### Data shown ###

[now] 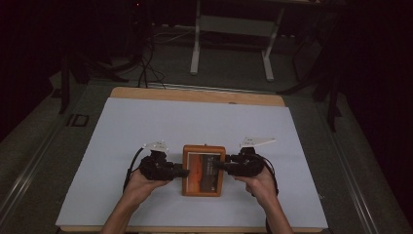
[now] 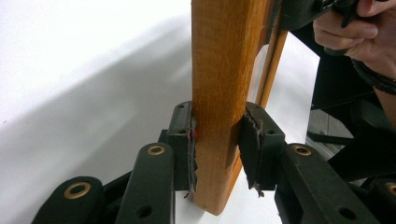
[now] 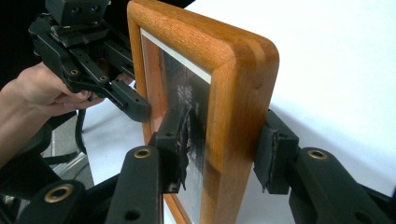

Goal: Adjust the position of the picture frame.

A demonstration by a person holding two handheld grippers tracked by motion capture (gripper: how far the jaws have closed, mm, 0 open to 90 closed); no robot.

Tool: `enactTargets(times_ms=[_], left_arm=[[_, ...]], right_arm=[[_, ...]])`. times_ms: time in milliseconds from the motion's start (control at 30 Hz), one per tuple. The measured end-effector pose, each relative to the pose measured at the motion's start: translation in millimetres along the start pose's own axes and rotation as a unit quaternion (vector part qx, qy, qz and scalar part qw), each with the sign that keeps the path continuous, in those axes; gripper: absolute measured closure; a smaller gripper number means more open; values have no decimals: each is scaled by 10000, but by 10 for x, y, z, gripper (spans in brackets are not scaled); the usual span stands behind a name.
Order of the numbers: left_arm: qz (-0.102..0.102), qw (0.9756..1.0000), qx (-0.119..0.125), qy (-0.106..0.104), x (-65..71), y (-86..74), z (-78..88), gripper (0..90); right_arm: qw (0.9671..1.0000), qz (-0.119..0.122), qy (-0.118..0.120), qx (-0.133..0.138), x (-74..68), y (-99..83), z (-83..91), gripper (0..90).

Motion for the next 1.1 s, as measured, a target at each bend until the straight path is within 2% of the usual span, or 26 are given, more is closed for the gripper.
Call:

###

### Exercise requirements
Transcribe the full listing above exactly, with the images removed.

### Result
[now] 
[now] 
[now] 

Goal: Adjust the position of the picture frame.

A demonstration by a person holding two handheld grippers tracked by motion capture (gripper: how far the jaws have closed, mm, 0 open to 90 closed); no robot.

Tool: `enactTargets(times_ms=[_], left_arm=[[_, ...]], right_arm=[[_, ...]])`. times_ms: time in milliseconds from the motion's start (control at 30 Hz), one per tuple. The measured end-effector pose, each relative to the pose measured at the motion's start: translation in millimetres along the start pose's own axes and rotation as a unit quaternion (vector part qx, qy, qz and scalar part qw), each with the sign that keeps the path continuous, in those axes; gripper: absolute measured closure; a smaller gripper number means more open; values have no decimals: each is scaled by 10000, but by 10 for x, y, z, gripper (spans in brackets are not scaled); the usual span stands behind a name.
Order of the numbers: left_arm: qz (-0.102..0.102), qw (0.9756..1.0000), qx (-0.119..0.125), qy (-0.106..0.104), x (-65..71), y (-86..74), z (-78..88), gripper (0..90); right_arm: qw (0.9671..1.0000), qz (-0.119..0.122), qy (-0.118..0.120), qx (-0.133..0.138), x (-74..68), y (-99..83), z (-83..91), gripper (0..90).

Motion for the next 1.1 s, as measured, a target at each bend until the straight path is within 2% of the usual span, or 26 are given, more is closed for the gripper.
Call:

No part of the exercise remains open.